You probably know that ravens are larger, the size of a red-tailed hawk. Ravens often travel in pairs, while crows are seen in larger groups. Also, watch the bird’s tail as it flies overhead. The crow’s tail feathers are basically the same length, so when the bird spreads its tail, it opens like a fan. Ravens, however, have longer middle feathers in their tails, so their tail appears wedge-shaped when open.

Listen closely to the birds’ calls. Crows give a cawing sound. But ravens produce a lower croaking sound. 

We’re back looking up at that tree. Now can you tell? Is this an American crow or a common raven?

That’s a raven. The bird calls you hear on BirdNote come from the Macaulay Library at the Cornell Lab of Ornithology. To hear them again, begin with a visit to our website, I’m Michael Stein.

Adapted by Dennis Paulson from a script written by Frances Wood.
Calls provided by The Macaulay Library of Natural Sounds at the Cornell Lab of Ornithology, Ithaca, New York. Ambient track American Raven recorded by R.S. Little, American Crow recorded by G.A. Keller.
Forest ambient and featured raven recorded by C. Peterson
Producer: John Kessler
Executive Producer: Chris Peterson
© 2012 Tune In to     September 2012     Narrator: Michael Stein

Magazine Category

Author Profile


BirdNote strives to transport listeners out of the daily grind and into the natural world with outstanding audio programming and online content.
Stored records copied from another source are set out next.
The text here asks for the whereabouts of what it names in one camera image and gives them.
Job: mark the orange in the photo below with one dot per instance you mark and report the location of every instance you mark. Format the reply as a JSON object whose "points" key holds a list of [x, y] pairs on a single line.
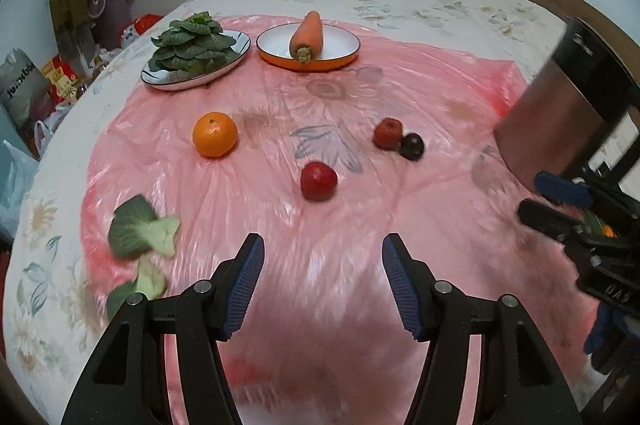
{"points": [[215, 135], [608, 232]]}

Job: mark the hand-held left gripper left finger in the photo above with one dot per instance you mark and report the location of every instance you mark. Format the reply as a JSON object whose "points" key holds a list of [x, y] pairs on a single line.
{"points": [[245, 290]]}

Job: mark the pile of green leaves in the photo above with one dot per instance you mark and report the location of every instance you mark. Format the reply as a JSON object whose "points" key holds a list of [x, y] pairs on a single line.
{"points": [[192, 47]]}

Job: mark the red and yellow boxes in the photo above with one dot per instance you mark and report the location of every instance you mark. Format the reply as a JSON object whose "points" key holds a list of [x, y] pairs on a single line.
{"points": [[61, 77]]}

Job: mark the carrot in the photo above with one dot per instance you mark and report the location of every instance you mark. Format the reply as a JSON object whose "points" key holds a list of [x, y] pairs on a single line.
{"points": [[307, 35]]}

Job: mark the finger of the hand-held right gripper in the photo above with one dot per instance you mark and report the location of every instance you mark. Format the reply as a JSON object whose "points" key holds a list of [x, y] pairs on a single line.
{"points": [[545, 217], [560, 188]]}

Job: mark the white plastic bag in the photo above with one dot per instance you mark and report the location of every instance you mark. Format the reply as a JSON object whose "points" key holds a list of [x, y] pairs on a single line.
{"points": [[50, 127]]}

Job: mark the person's right hand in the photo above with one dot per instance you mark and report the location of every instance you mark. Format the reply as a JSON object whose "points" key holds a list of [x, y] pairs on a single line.
{"points": [[602, 330]]}

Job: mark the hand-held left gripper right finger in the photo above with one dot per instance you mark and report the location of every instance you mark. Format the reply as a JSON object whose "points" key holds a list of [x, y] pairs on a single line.
{"points": [[402, 290]]}

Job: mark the green cardboard tray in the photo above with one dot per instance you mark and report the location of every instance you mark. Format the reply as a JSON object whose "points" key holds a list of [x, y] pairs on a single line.
{"points": [[592, 222]]}

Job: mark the red bag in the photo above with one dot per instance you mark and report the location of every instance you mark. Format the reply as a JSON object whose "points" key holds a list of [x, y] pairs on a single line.
{"points": [[147, 23]]}

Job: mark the white plate with dark rim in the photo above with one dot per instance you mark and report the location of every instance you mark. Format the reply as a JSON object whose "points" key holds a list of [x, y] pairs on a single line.
{"points": [[200, 80]]}

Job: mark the orange rimmed white plate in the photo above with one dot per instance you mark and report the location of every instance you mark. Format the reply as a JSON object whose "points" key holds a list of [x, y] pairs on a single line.
{"points": [[340, 47]]}

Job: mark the dark purple plum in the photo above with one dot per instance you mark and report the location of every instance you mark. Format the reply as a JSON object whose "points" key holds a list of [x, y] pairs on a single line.
{"points": [[412, 147]]}

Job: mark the clear plastic bag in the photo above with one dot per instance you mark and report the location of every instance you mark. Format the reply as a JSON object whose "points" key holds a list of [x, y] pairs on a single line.
{"points": [[14, 190]]}

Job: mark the purple bin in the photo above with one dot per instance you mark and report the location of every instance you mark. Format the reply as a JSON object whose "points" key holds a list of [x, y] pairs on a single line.
{"points": [[114, 12]]}

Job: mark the red plum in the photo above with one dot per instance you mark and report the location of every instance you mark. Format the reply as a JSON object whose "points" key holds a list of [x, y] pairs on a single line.
{"points": [[388, 133]]}

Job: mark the pink plastic sheet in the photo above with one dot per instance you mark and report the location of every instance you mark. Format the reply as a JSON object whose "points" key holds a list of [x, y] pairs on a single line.
{"points": [[320, 225]]}

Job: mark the bok choy leaf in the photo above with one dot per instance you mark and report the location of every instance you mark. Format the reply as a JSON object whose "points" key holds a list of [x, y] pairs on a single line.
{"points": [[137, 287], [140, 230]]}

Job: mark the red apple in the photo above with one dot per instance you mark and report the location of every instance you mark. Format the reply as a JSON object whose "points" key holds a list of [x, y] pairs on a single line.
{"points": [[318, 181]]}
The stories we tell are rich in sound, imagery, and information - connecting the ways and needs of birds to the lives of listeners.

Type: Author | From: Audubon Magazine


I read this posting and

I read this posting and really very very efficient blog therefore, i want to share this blog to my other references. Thanks!

Yes i totally agree with what

Yes i totally agree with what you just said. the purpose is already given and why not something else like

I would like to thank you for

I would like to thank you for the efforts you have made in writing this article. I am hoping the same best work from you in the future as well. In fact your creative writing abilitie

Thanks for revealing this

Thanks for revealing this data.
The info was really assistance as well as kept lots of my own time.
This will absolutely planning to aid me around my work .


That write-up seemed to be

That write-up seemed to be wonderfully written and it also posesses a large amount of practical facts. I personally treasured ones specialized way of writing this particular posting. Thank you you've made this super easy to understand.

So it's the blackbirds with

So it's the blackbirds with the blue sheen on their heads, right? I seem to get very large ones.

You're right! I see them in

You're right! I see them in my school every time and the Grackles, who are black with a purple-blue sheen to their heads, are our most common blackbirds.

Regards! ||

I am not sure what I have,

I am not sure what I have, however I am concerned about disease and my chickens. Which ones are a danger to my chickens? Which ones will carry off a whole chicken egg? I have a small group of three who visit every day mostly evening and morning but sometimes in the middle of the day as well. How can I discourage them or if necessary get rid of them?

Crows and Ravens don't have

Crows and Ravens don't have feet that can hold and carry things away in flight like Hawks and other birds of prey do. They would have to get a grip on a broken egg to insert the beak for a good hold on it to fly off with it.

What I have done in the past

What I have done in the past is to enclose a small area above the chicken yard using chicken wire. However, my chicken yard was an enclosed pen where the chickens could range. This kept most of the hawks, eagles and other large birds out. I hope this is helpful. Good luck. LHS

Add comment

The content of this field is kept private and will not be shown publicly.
By submitting this form, you accept the Mollom privacy policy.